▶ _Task prompt_
Restate all of the entries exactly. Any picture in them should be skipped.

Start of Listed records

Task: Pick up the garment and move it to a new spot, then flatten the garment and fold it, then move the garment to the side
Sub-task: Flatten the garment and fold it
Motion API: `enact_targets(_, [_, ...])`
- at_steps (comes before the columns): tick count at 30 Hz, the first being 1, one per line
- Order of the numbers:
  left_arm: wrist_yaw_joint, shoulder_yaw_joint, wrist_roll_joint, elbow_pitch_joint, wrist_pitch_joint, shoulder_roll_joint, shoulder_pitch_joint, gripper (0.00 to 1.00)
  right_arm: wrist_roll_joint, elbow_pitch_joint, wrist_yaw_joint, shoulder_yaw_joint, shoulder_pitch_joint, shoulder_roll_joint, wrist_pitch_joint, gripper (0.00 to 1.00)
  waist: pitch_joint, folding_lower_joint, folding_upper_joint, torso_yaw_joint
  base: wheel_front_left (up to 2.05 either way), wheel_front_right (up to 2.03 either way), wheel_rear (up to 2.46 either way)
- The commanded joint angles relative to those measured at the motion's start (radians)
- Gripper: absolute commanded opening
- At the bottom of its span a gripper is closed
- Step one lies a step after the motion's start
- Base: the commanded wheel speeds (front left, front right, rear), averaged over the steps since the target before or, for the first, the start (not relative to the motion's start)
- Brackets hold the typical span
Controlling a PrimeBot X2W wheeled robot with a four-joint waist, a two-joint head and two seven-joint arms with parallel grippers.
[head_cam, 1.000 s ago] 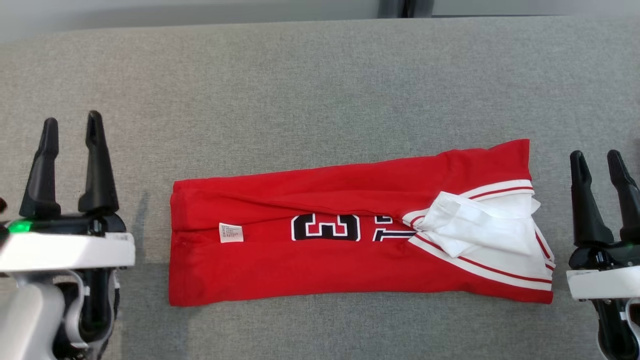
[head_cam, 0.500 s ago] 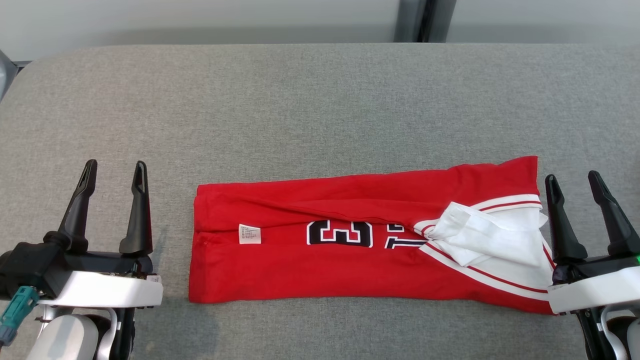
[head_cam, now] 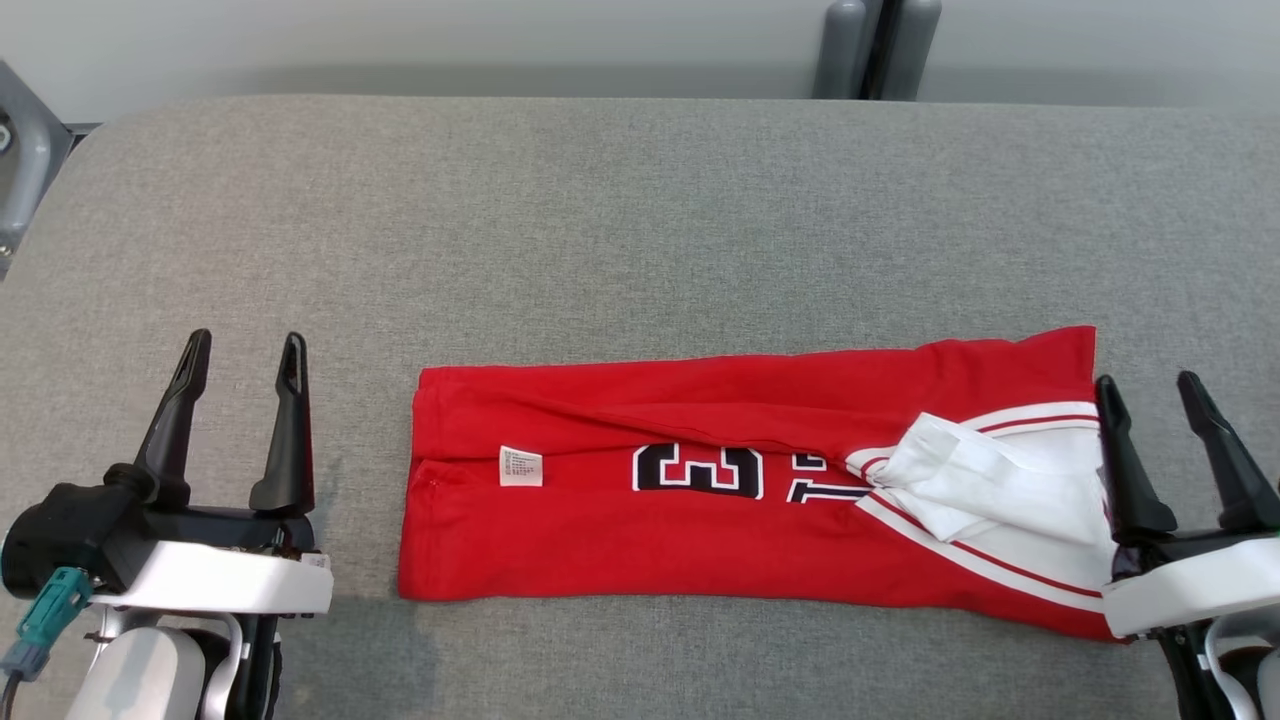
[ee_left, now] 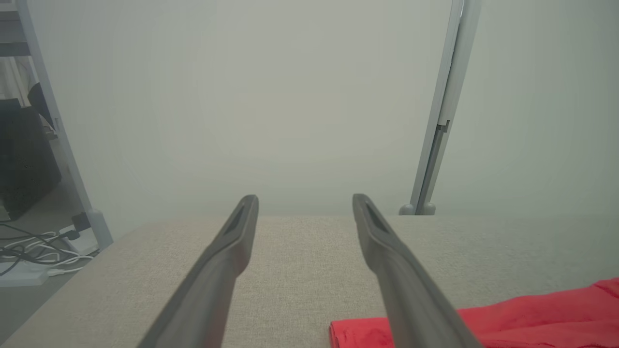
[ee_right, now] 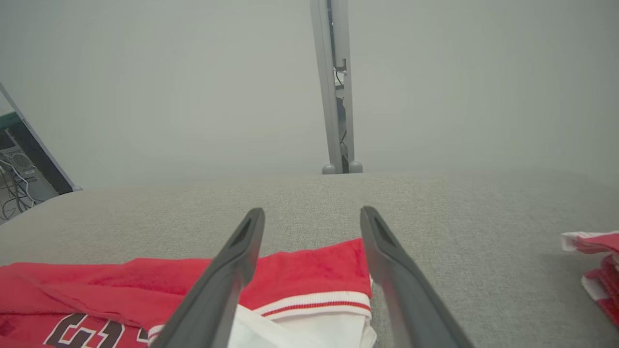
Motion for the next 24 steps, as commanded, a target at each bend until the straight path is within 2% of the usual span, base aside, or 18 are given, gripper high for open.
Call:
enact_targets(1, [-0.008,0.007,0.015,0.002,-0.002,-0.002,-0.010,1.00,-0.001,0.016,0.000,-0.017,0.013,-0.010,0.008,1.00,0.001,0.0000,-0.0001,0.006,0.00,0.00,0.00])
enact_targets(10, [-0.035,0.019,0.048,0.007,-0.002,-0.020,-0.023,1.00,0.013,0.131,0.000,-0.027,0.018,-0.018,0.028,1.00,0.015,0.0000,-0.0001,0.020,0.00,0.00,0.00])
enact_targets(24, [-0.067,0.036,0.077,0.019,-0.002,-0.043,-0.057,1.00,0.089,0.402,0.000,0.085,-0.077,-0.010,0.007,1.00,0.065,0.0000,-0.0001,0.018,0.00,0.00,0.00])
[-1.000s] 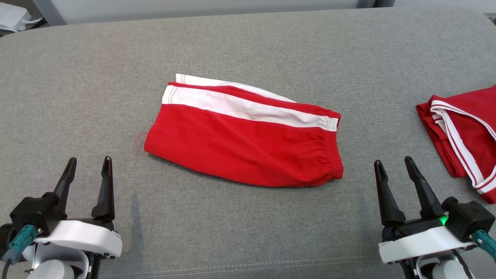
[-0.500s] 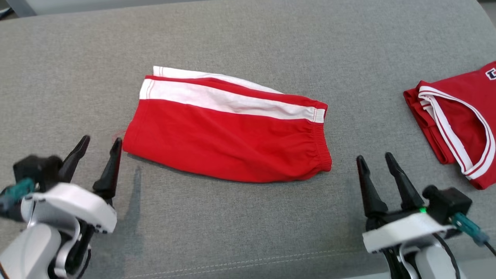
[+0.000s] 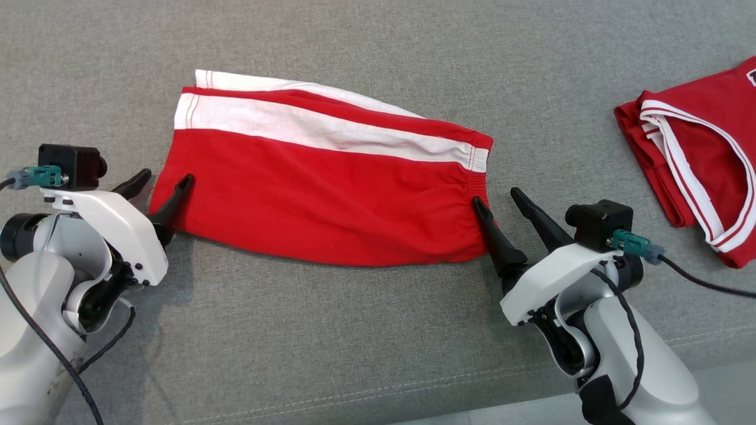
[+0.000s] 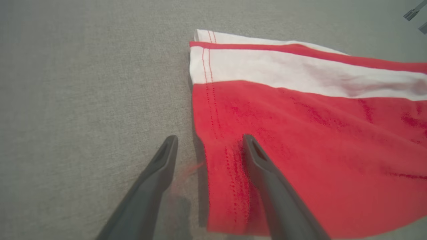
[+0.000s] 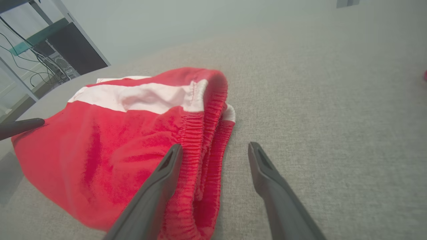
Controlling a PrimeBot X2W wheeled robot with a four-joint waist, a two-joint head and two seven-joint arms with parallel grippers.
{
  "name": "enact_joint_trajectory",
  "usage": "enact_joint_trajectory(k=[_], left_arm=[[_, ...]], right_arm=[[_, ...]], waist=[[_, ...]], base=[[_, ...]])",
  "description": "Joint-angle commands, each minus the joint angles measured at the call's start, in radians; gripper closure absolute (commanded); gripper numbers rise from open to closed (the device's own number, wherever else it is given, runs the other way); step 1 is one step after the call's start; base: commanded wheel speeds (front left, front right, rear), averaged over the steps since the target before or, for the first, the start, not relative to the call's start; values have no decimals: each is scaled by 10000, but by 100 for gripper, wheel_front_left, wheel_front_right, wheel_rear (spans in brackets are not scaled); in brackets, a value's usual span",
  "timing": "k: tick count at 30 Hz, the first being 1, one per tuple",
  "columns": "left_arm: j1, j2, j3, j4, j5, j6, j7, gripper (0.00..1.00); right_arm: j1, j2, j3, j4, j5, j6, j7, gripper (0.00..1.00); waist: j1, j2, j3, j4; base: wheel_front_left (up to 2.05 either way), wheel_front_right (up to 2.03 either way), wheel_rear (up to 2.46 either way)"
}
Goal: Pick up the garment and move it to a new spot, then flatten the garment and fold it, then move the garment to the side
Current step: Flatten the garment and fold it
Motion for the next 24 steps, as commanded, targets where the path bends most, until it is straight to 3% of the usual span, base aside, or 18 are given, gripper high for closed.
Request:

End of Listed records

▶ _Answer space_
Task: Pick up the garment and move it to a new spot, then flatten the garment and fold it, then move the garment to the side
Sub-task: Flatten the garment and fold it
Motion API: `enact_targets(_, [_, ...])`
- at_steps (comes before the columns): tick count at 30 Hz, the first being 1, one per line
- Order of the numbers:
  left_arm: wrist_yaw_joint, shoulder_yaw_joint, wrist_roll_joint, elbow_pitch_joint, wrist_pitch_joint, shoulder_roll_joint, shoulder_pitch_joint, gripper (0.00 to 1.00)
  right_arm: wrist_roll_joint, elbow_pitch_joint, wrist_yaw_joint, shoulder_yaw_joint, shoulder_pitch_joint, shoulder_roll_joint, wrist_pitch_joint, gripper (0.00 to 1.00)
  waist: pitch_joint, folding_lower_joint, folding_upper_joint, torso_yaw_joint
  base: wheel_front_left (up to 2.05 either way), wheel_front_right (up to 2.03 either way), wheel_rear (up to 2.46 either way)
- The commanded joint angles relative to those measured at the motion's start (radians)
- Gripper: absolute commanded opening
- At the bottom of its span a gripper is closed
- Step one lies a step after the motion's start
- Base: the commanded wheel speeds (front left, front right, rear), averaged over the steps since the target before or, for the first, the start (not relative to the motion's start)
- Brackets hold the typical span
Controlling a PrimeBot X2W wheeled robot with a four-joint waist, a two-joint head and two seven-joint arms with parallel grippers.
[head_cam, 1.000 s ago] 
[head_cam, 0.500 s ago] 
[head_cam, now] 
[ee_left, now] 
[ee_right, now] 
Motion for the next 24 steps, as commanded, a target at each bend until the straight path is within 2% of the usual span, base aside, or 18 are given, gripper high for open.
Call:
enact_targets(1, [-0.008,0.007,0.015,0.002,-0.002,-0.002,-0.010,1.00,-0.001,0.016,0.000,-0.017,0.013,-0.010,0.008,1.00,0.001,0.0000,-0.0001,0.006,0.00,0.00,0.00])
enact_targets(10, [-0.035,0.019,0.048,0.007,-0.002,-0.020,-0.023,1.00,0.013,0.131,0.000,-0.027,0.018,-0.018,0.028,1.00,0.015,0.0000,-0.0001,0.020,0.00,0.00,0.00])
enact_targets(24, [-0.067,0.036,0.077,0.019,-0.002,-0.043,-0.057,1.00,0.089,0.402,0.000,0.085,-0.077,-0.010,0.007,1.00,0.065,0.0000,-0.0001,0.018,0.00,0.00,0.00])
[-1.000s] 
[-0.500s] 
[+0.000s] 
[+0.000s] 
[+0.000s] 
Controlling a PrimeBot X2W wheeled robot with a four-joint waist, a two-joint head and two seven-joint arms with parallel grippers.
{
  "name": "enact_joint_trajectory",
  "usage": "enact_joint_trajectory(k=[_], left_arm=[[_, ...]], right_arm=[[_, ...]], waist=[[_, ...]], base=[[_, ...]])",
  "description": "Joint-angle commands, each minus the joint angles measured at the call's start, in radians; gripper closure absolute (commanded); gripper numbers rise from open to closed (the device's own number, wherever else it is given, runs the other way); step 1 is one step after the call's start; base: commanded wheel speeds (front left, front right, rear), averaged over the steps since the target before or, for the first, the start, not relative to the call's start; values have no decimals: each is scaled by 10000, but by 100 for gripper, wheel_front_left, wheel_front_right, wheel_rear (spans in brackets are not scaled); in brackets, a value's usual span",
  "timing": "k: tick count at 30 Hz, the first being 1, one per tuple",
  "columns": "left_arm: j1, j2, j3, j4, j5, j6, j7, gripper (0.00..1.00); right_arm: j1, j2, j3, j4, j5, j6, j7, gripper (0.00..1.00); waist: j1, j2, j3, j4; base: wheel_front_left (up to 2.05 either way), wheel_front_right (up to 2.03 either way), wheel_rear (up to 2.46 either way)"
}
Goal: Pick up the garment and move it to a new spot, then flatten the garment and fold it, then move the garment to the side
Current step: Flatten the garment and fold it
Motion for the next 24 steps, as commanded, targets where the path bends most, until it is straight to 3% of the usual span, base aside, or 18 are given, gripper high for closed.
Request:

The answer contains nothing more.